Я встала, чтобы умыться, затем оторвала еще кусок туалетной бумаги и вытерла лицо. Миа, прислонившись к двери, смотрела на меня.

— А что думает Глен? — спросила она.

— То же, что и я.

— И что же?

— Он тоже не знает, что делать. Совершенно растерян. — Я вытерла руки и бросила скомканную бумагу в мусорную корзину. — Но сказал, что будет на моей стороне, что бы я ни решила.

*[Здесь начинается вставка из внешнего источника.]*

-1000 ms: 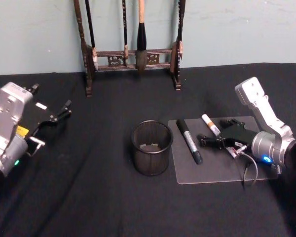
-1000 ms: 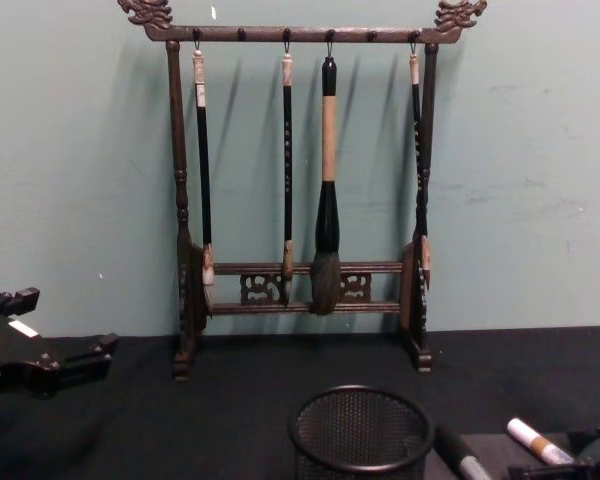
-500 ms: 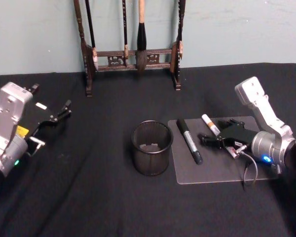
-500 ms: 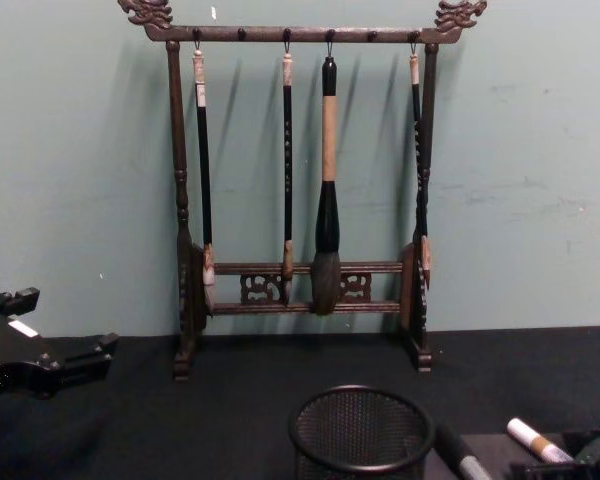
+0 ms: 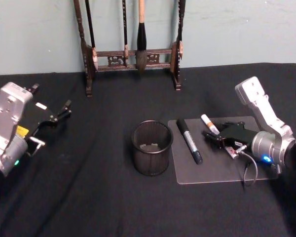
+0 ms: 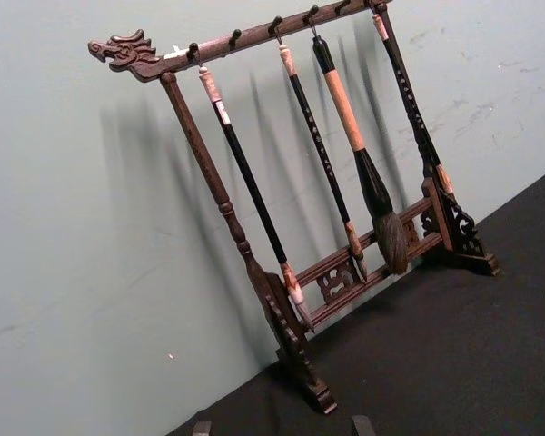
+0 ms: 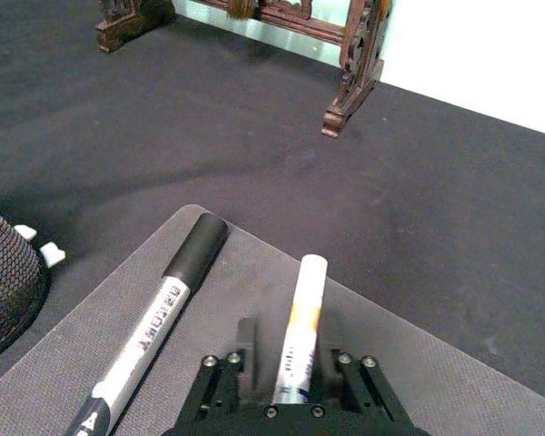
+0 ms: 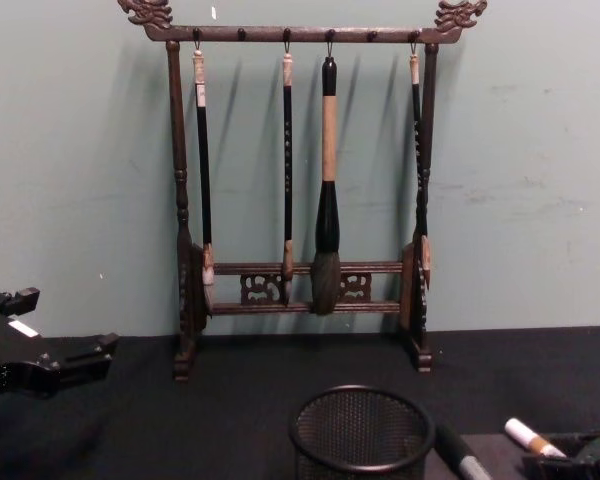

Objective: Pick up the water-based marker from the table and place it into the pen holder.

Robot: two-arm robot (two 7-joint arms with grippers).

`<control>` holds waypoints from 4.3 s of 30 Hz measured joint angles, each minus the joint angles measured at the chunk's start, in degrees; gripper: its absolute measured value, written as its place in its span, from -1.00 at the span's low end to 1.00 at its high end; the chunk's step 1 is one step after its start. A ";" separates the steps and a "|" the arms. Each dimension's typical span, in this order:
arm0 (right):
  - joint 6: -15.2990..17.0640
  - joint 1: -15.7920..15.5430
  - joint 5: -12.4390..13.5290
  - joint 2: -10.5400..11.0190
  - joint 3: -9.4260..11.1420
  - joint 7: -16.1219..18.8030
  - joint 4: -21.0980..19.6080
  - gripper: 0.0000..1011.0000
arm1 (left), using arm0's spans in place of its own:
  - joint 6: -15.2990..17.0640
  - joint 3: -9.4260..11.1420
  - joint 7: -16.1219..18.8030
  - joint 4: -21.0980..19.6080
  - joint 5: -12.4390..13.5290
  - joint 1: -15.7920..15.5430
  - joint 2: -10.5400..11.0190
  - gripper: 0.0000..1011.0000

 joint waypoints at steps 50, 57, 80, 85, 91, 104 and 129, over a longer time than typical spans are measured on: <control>-27.53 -4.29 1.40 -5.71 5.95 -0.21 -6.73 -0.65 | 0.00 0.00 0.00 0.00 0.00 0.00 0.00 0.98; -29.42 -2.93 4.38 -6.96 4.02 5.00 -5.16 -0.65 | 0.00 0.00 0.00 0.00 0.00 0.00 0.00 0.98; -29.44 1.11 14.14 -10.62 -3.32 15.13 1.45 -0.65 | 0.00 0.00 0.00 0.00 0.00 0.00 0.00 0.98; -29.09 1.70 14.66 -10.84 -4.34 15.29 3.05 -0.65 | 0.00 0.00 0.00 0.00 0.00 0.00 0.00 0.98; -29.04 2.26 15.24 -11.05 -5.36 15.16 4.35 -0.65 | 0.00 0.00 0.00 0.00 0.00 0.00 0.00 0.98; -29.19 2.60 15.26 -11.20 -6.92 14.23 5.52 -0.65 | 0.00 0.00 0.00 0.00 0.00 0.00 0.00 0.98; -29.58 2.32 14.33 -11.15 -7.35 13.58 5.48 -0.13 | 0.00 0.00 0.00 0.00 0.00 0.00 0.00 0.98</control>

— А если решишь оставить ребенка? — спросила она.

Я взглянула ей в лицо:

— Да. Он сказал: если ты этого хочешь, женюсь на тебе хоть завтра.

— А ты хочешь?

Я сделала глубокий вздох.

— На самом деле да. Сердцем — хочу. А разум говорит: это слишком серьезное решение, мы оба потом пожалеем. Конечно, я хочу за него замуж! Но мы слишком молоды. Кто знает, что из этого выйдет? Папа прав в одном: мы не сможем сами себя прокормить. А я не намерена губить жизнь Глена. Он мечтает получить образование, я тоже. Не хочу, чтобы он проработал в магазине всю оставшуюся жизнь! А когда у нас будет ребенок — хочу достойно его вырастить. — Я положила руку на живот. — Быть может, я мыслю слишком приземленно, но не верю, что любовь решает все проблемы. Поначалу, может быть, да — а потом? Бедность, разные бытовые трудности — все это понемногу убивает любовь. В конце концов мы неизбежно друг друга возненавидим, разойдемся… и как все это скажется на ребенке?